__WHAT YOU WILL DO__: Print the listing below again. Change nothing.

__COLLECTED DATA__:
_____

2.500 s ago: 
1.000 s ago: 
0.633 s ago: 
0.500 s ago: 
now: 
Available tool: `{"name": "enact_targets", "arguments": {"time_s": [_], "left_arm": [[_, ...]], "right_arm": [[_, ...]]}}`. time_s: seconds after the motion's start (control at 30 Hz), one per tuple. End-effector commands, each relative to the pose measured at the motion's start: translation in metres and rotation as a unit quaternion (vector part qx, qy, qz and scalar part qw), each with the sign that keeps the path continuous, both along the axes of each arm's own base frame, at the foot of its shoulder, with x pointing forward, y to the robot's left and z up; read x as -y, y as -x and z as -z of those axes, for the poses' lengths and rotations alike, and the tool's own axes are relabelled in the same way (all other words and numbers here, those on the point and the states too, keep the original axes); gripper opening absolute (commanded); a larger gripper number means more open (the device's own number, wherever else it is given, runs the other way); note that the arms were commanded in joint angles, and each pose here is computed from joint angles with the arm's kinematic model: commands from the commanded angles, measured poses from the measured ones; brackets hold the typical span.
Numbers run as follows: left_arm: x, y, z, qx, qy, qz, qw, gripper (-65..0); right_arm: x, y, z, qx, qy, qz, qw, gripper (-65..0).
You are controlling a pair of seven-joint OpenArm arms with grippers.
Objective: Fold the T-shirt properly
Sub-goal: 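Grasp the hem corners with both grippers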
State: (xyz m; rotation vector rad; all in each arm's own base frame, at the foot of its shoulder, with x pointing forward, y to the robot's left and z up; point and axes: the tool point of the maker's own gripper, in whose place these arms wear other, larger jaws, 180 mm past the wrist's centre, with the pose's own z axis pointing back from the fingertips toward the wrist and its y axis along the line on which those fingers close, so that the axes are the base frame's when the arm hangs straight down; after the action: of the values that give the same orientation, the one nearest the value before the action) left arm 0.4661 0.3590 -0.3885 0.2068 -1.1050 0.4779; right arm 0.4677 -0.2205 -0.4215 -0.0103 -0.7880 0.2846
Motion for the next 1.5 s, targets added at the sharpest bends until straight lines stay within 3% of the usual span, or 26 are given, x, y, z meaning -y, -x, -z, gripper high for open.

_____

__RESULT__:
2.500 s ago: 
1.000 s ago: 
0.633 s ago: 
0.500 s ago: 
now: 
Available tool: `{"name": "enact_targets", "arguments": {"time_s": [_], "left_arm": [[_, ...]], "right_arm": [[_, ...]]}}`. time_s: seconds after the motion's start (control at 30 Hz), one per tuple. End-effector commands, each relative to the pose measured at the motion's start: translation in metres and rotation as a unit quaternion (vector part qx, qy, qz and scalar part qw), each with the sign that keeps the path continuous, both along the axes of each arm's own base frame, at the foot of its shoulder, with x pointing forward, y to the robot's left and z up; read x as -y, y as -x and z as -z of those axes, for the poses' lengths and rotations alike, and the tool's own axes are relabelled in the same way (all other words and numbers here, those on the point and the states too, keep the original axes); gripper opening absolute (commanded); a larger gripper number means more open (the device's own number, wherever else it is given, runs the other way); note that the arms were commanded in joint angles, and each pose here is computed from joint angles with the arm's kinematic model: commands from the commanded angles, measured poses from the measured ones; brackets hold the typical span.
Numbers run as follows: left_arm: x, y, z, qx, qy, qz, qw, gripper (-65..0); right_arm: x, y, z, qx, qy, qz, qw, gripper (-65..0).
You are controlling a pair of seven-joint OpenArm arms with grippers.
Objective: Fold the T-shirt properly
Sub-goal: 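Grasp the hem corners with both grippers
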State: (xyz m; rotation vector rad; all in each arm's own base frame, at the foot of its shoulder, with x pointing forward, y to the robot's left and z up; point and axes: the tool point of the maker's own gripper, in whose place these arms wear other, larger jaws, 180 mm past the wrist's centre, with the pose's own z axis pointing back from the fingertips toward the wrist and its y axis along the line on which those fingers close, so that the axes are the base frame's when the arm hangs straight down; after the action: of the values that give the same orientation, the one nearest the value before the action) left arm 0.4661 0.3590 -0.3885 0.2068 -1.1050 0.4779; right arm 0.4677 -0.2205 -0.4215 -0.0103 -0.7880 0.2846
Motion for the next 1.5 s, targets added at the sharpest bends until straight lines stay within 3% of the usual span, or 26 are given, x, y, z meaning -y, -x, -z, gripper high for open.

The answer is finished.